Microcontroller 22 may be configured to prompt ignition circuit 24
to cause pilot spark ignitor 32 to generate an igniting energy,
such as an electrical discharge. Microcontroller 22 may be
configured to provide power to the ignition circuit 24 for the
igniting energy, or may be configured to provide a control signal
to ignition circuit 24 causing ignition circuit 24 to begin
accepting power for the igniting energy from energy storage system
20, or some other source. In some examples, microcontroller 22 may
receive a signal indicative of a temperature from a temperature
sensor such as temperature sensing device 62 (FIG. 1), and
microcontroller 22 may recognize the requirement for main burner
operation based on the indicative signal. In examples, temperature
sensing device 62 may be configured to provide an analog signal
indicative of a temperature to an analog-to-digital (A/D)
converter, and the A/D converter may provide a digital signal to
microcontroller 22.
[0058] In an example, microcontroller 22 is similarly programmed to
recognize a requirement to secure the main burner, and in response,
terminate electrical contact between energy storage system 20 and
pilot valve operator 12, and terminate electrical contact between
thermoelectric device 16 and main valve operator 14 (FIG. 3) or
between converter 418 and main valve operator 414 (FIG. 4).
Microcontroller 22 may be configured to alert ignition circuit 24
to cease causing pilot spark ignitor 32 to generate igniting
energy.
[0059] In some examples, microcontroller 22 is configured to
periodically wake and monitor a status of system 10 (FIG. 3) or
system 400 (FIG. 4).
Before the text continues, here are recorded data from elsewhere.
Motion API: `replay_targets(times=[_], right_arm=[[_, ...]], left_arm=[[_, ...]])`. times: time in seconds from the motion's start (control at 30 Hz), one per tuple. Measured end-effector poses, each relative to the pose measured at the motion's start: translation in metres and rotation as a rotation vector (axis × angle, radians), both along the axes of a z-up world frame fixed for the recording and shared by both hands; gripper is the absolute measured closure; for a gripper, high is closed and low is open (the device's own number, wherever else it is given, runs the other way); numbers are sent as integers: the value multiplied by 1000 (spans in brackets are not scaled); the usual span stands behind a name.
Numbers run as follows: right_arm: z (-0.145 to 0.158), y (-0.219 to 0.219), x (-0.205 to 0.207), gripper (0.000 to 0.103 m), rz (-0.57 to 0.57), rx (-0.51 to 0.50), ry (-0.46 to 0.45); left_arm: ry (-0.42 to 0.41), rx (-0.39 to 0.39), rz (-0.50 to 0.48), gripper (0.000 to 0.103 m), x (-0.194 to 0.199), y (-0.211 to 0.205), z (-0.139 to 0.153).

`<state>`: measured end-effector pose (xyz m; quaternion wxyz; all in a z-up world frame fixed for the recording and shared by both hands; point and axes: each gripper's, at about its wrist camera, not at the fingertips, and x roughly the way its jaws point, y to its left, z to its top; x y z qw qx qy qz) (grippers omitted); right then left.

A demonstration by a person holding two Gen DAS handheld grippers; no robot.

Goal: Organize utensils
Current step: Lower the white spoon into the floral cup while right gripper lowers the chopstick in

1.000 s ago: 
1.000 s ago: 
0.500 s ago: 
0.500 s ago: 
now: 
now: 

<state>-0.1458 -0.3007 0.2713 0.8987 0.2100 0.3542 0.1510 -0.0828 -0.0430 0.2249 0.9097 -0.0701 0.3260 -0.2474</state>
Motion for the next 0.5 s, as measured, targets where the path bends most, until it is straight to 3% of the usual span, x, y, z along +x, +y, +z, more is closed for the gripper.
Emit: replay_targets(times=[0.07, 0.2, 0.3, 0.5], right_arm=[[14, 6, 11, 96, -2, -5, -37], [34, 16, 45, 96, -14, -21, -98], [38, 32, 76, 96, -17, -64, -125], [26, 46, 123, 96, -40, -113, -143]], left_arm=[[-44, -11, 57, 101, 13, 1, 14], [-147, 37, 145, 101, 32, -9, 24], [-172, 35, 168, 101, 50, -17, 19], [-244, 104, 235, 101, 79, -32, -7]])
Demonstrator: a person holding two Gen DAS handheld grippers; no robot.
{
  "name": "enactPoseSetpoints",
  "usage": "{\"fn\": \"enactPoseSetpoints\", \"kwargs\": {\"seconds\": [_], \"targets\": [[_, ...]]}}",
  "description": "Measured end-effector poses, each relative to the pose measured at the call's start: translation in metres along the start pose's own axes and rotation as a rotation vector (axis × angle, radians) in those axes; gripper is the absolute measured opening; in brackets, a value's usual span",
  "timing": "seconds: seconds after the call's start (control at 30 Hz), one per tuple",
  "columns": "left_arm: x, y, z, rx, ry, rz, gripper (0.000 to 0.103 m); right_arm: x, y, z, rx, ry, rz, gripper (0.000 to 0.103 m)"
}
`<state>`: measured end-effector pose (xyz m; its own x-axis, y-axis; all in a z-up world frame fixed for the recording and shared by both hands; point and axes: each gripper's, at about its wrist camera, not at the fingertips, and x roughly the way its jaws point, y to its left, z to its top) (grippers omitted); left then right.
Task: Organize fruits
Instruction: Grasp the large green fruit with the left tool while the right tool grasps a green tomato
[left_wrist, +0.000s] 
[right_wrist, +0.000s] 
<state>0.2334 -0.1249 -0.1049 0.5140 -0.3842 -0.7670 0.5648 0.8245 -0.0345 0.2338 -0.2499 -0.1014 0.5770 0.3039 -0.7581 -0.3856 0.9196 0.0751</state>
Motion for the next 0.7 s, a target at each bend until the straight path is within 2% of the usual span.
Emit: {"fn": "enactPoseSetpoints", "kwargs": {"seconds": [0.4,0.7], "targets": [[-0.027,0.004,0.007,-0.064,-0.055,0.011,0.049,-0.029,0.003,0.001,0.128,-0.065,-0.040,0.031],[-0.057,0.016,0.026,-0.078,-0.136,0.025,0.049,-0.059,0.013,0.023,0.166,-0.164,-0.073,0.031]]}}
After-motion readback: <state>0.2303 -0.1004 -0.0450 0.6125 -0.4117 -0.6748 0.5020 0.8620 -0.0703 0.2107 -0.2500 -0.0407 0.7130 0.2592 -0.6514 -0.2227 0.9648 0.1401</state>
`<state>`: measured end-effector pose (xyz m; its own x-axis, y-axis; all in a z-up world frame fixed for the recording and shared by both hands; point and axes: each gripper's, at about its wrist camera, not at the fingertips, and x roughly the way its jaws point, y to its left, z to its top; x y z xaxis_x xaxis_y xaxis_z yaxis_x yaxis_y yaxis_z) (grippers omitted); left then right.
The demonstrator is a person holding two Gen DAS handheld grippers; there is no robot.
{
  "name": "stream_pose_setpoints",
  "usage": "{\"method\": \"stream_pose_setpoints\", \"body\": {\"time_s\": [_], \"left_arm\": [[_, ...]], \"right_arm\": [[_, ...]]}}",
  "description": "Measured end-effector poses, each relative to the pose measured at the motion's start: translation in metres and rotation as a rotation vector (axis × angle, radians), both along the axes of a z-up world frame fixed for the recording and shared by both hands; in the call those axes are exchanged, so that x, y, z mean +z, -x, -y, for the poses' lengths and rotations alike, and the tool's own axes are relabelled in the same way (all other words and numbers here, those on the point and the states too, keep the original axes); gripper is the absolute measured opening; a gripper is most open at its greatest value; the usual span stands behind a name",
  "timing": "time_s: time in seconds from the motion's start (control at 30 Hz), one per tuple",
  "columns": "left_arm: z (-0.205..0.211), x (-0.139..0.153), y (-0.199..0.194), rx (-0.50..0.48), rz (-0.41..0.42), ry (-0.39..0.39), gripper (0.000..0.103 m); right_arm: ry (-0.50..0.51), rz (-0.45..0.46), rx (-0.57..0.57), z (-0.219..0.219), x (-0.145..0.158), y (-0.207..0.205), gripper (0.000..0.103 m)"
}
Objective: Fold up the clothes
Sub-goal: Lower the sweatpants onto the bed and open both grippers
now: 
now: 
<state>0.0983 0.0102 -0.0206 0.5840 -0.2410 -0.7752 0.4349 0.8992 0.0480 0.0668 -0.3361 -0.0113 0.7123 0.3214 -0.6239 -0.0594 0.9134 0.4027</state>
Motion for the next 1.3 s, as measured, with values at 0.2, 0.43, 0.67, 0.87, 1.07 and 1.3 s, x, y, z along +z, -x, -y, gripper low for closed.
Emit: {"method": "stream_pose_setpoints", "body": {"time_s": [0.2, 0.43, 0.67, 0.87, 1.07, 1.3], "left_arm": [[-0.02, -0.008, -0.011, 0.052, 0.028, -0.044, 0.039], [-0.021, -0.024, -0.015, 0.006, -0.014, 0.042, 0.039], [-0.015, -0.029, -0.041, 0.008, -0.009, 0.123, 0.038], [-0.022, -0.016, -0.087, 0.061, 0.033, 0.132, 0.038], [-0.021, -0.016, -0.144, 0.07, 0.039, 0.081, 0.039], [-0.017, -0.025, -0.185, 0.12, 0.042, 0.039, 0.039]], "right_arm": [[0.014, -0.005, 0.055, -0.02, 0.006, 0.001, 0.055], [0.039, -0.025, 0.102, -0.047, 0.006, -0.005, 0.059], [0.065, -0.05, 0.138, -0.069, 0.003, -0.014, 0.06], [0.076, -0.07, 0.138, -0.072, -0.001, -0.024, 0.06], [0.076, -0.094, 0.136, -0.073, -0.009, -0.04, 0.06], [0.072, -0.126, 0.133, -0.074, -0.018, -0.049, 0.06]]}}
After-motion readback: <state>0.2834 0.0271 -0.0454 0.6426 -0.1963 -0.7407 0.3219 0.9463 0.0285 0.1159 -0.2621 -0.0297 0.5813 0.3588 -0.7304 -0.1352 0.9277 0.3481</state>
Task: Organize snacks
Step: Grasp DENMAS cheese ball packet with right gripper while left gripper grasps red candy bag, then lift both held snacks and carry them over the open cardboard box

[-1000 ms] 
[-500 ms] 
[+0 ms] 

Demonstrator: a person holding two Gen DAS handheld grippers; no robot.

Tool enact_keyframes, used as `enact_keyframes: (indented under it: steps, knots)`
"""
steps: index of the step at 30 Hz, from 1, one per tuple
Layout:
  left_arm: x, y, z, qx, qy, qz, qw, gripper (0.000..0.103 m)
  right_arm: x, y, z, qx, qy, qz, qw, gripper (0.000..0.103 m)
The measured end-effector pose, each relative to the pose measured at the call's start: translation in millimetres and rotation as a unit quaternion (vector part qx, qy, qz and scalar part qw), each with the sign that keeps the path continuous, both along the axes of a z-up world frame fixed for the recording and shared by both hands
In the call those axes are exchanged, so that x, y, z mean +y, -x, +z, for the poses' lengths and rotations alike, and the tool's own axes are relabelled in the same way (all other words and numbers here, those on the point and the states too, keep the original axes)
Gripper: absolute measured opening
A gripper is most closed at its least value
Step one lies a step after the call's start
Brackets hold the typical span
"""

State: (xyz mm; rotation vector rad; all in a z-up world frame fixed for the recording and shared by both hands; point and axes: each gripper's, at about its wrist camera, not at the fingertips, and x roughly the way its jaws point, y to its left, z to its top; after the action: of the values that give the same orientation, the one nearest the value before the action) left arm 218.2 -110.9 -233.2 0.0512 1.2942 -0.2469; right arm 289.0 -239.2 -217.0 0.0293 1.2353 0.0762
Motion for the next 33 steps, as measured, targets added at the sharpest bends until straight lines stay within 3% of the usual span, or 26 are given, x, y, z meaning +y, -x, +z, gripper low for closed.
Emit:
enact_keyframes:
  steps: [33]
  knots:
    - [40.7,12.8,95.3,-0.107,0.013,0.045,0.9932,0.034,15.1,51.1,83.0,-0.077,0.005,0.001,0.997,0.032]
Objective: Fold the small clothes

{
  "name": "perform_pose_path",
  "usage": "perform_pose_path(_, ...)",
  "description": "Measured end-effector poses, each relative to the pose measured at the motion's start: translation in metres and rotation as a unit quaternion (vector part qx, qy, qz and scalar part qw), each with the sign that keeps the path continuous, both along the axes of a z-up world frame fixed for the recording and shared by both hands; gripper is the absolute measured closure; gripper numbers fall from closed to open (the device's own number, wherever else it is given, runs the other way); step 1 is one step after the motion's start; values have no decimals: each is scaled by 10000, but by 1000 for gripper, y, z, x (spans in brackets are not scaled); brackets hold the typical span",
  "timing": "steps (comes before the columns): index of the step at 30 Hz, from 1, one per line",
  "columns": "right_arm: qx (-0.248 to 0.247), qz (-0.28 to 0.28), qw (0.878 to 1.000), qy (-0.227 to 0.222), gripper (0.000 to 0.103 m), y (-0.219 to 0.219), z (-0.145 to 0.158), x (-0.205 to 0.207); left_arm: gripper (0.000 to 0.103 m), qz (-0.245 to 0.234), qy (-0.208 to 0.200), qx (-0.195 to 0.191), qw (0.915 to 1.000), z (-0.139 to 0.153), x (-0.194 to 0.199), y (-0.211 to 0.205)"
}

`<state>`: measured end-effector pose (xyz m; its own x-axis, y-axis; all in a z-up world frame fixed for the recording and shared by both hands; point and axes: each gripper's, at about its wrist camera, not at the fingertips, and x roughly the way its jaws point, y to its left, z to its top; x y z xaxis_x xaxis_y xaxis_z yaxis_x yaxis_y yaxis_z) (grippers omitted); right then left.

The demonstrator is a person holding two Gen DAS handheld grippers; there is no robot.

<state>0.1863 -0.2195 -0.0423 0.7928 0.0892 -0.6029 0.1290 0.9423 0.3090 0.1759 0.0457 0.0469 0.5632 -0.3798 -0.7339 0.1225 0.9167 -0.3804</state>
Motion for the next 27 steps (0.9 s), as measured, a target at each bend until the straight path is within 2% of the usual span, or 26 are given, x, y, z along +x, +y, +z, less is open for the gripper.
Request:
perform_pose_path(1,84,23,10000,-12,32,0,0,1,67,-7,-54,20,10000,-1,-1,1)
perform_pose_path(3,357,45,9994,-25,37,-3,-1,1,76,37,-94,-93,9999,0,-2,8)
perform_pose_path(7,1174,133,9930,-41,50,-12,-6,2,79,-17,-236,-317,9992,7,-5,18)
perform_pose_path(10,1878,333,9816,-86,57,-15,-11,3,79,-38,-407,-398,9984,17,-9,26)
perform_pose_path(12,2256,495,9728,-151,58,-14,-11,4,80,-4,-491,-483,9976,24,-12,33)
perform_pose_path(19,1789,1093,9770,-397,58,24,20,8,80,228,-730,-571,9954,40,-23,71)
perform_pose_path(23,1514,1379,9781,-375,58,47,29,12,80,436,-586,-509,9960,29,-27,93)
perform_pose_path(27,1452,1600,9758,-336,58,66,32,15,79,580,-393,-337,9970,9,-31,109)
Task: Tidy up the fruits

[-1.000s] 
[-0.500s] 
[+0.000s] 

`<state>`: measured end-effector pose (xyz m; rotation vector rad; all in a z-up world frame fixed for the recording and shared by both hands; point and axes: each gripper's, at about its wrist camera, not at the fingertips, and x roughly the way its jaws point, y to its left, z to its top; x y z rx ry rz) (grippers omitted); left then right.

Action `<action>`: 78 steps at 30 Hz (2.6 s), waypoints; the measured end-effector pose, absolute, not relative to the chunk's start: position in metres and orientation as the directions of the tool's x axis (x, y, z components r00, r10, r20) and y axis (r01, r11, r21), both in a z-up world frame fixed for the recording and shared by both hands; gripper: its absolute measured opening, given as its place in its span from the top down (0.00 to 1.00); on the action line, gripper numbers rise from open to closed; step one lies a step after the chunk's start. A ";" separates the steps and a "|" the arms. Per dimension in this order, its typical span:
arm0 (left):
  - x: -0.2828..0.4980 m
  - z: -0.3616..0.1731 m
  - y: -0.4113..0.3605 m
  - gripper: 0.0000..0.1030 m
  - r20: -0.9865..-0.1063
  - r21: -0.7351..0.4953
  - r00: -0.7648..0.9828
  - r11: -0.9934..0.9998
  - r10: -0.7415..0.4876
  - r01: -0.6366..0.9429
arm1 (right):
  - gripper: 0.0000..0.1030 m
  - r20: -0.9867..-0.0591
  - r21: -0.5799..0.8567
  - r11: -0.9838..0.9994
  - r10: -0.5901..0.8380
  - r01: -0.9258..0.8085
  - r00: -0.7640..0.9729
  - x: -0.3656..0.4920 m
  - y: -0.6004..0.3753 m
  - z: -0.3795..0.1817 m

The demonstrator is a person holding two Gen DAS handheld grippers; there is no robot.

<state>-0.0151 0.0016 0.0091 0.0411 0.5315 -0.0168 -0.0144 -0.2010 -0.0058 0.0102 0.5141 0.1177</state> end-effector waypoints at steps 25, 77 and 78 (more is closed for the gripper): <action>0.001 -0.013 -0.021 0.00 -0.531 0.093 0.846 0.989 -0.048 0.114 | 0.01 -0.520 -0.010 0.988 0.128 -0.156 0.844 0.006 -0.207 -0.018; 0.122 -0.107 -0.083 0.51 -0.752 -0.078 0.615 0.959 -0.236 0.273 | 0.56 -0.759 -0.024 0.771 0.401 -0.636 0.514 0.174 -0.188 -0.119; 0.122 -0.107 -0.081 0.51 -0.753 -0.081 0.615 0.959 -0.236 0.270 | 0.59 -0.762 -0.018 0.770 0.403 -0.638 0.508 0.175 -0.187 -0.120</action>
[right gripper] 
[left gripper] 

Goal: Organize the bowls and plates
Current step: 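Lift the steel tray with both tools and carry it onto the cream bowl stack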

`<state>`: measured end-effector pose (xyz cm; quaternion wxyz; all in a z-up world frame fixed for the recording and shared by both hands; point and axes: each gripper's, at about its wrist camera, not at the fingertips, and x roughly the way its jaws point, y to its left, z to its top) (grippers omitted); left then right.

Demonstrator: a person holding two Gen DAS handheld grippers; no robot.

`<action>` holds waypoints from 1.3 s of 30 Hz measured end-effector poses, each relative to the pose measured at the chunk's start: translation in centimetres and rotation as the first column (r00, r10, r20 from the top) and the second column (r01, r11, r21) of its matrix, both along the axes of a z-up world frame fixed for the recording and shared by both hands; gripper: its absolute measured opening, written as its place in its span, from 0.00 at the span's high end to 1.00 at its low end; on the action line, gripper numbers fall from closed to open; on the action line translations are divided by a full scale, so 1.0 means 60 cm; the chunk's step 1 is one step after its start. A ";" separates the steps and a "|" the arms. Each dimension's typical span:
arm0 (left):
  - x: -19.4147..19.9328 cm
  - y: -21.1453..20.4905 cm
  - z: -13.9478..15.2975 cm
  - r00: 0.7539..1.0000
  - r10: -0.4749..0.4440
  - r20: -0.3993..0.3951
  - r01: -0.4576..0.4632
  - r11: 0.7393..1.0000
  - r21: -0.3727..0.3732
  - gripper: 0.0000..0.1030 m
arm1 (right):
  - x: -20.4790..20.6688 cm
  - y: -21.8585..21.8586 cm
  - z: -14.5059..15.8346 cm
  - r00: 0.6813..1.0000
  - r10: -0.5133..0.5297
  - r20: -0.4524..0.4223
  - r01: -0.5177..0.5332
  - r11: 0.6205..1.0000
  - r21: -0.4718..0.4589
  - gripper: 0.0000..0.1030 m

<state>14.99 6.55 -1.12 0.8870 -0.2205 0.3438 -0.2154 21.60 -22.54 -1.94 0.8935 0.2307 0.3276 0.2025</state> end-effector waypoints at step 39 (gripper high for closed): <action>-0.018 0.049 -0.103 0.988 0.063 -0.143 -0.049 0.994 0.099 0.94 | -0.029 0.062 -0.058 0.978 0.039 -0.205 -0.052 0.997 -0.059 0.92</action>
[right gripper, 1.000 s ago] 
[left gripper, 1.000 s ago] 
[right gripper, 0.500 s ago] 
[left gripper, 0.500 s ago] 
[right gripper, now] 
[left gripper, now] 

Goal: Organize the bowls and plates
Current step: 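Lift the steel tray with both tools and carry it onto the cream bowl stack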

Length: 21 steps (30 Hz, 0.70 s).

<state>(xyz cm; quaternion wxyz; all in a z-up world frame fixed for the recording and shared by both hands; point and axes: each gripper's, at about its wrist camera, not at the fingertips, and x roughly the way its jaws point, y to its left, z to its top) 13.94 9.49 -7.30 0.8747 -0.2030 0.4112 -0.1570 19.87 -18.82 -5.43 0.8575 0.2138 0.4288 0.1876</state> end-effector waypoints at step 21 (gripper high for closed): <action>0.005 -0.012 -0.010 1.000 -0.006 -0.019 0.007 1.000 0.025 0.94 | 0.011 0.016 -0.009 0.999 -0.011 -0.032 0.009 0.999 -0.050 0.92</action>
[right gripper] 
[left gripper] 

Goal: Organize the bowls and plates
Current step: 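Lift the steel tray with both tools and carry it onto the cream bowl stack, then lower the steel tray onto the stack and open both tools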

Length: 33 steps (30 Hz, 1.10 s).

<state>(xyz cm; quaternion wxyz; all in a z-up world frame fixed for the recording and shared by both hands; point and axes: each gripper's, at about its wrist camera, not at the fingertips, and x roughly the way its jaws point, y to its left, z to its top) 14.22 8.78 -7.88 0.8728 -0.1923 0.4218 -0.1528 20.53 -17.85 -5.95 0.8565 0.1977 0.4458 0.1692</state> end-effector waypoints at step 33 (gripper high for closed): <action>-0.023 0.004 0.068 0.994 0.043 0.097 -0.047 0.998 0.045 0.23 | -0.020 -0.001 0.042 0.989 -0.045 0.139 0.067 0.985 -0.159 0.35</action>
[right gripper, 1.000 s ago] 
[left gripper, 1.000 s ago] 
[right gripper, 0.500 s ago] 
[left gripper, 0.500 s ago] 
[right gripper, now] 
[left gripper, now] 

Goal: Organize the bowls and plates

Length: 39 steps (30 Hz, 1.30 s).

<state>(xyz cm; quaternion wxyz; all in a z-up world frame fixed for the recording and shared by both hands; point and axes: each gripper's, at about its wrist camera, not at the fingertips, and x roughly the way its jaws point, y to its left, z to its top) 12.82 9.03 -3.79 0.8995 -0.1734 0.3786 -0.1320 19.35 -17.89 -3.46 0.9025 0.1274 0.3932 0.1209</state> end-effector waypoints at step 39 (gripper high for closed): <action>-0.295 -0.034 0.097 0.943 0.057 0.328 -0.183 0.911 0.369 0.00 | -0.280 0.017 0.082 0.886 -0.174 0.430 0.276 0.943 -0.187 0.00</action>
In some examples, microcontroller 22 is
configured to selectively actuate components within system 10 or
system 400 in response to a status of energy storage system 20, or
another component. For example, microcontroller 22 may be
configured to periodically wake and determine an available voltage
level in energy storage system 20 by, for example, establishing
electrical contact with energy stored system 20 via electrical
connection 37, electrical connection 40, and third electronic
device 30. Microcontroller 22 may determine if the available
voltage is sufficient for the operations leading to establishment
of a pilot flame as discussed, or if energy storage system 20 would
benefit from reception of additional stored energy from
thermoelectric device 16. For example, microcontroller 22 might
compare the available voltage to a setpoint, and determine
additional energy to energy stored system should or should not
occur based on a comparison of the available voltage and the
setpoint. If microcontroller 22 determines additional energy to
energy storage system is needed, microcontroller 22 may establish
electrical contact between pilot valve operator 12 and energy
storage system 20, and prompt ignition circuit 24 to cause pilot
spark ignitor 32 to generate igniting energy. Microcontroller 22
might utilize first electronic device 26 and third electronic
device 30 to establish electrical contact between pilot valve
operator 16 and energy storage system 20.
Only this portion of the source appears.